» **Aim of the exercise**
Filter this material down to the lines that hold "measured", copying each one.

::::::::::

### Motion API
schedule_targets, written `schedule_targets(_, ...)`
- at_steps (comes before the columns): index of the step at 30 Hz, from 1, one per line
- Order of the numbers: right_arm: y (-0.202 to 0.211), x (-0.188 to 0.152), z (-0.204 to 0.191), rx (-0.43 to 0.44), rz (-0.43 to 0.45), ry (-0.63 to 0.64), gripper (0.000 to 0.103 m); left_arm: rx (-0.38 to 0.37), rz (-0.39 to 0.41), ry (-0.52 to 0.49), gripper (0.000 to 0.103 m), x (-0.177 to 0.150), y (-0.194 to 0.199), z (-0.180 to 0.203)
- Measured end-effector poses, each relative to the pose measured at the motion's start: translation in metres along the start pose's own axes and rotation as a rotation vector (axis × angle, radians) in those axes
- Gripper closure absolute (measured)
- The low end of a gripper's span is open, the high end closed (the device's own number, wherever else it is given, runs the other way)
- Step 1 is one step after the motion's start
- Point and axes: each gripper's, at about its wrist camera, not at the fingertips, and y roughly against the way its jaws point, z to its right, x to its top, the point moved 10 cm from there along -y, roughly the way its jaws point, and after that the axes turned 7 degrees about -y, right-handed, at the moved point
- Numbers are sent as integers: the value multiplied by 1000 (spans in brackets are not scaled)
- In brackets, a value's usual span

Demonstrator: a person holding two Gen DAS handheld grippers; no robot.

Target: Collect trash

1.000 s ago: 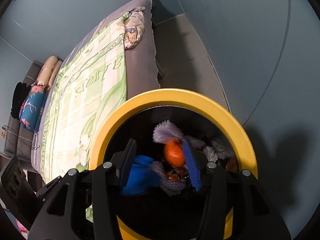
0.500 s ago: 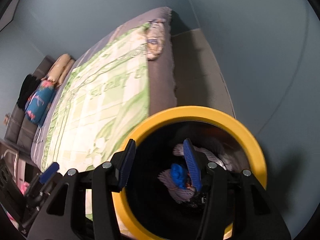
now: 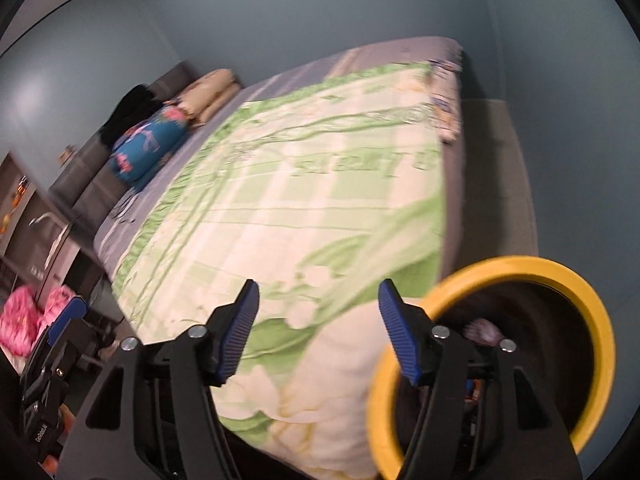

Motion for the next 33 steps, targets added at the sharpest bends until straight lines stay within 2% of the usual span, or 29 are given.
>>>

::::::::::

» **Task output**
- Measured end-effector poses, each relative to the pose measured at the motion's start: translation in metres along the start pose's own axes and rotation as a rotation vector (axis × angle, radians) in those axes
- Gripper closure absolute (measured)

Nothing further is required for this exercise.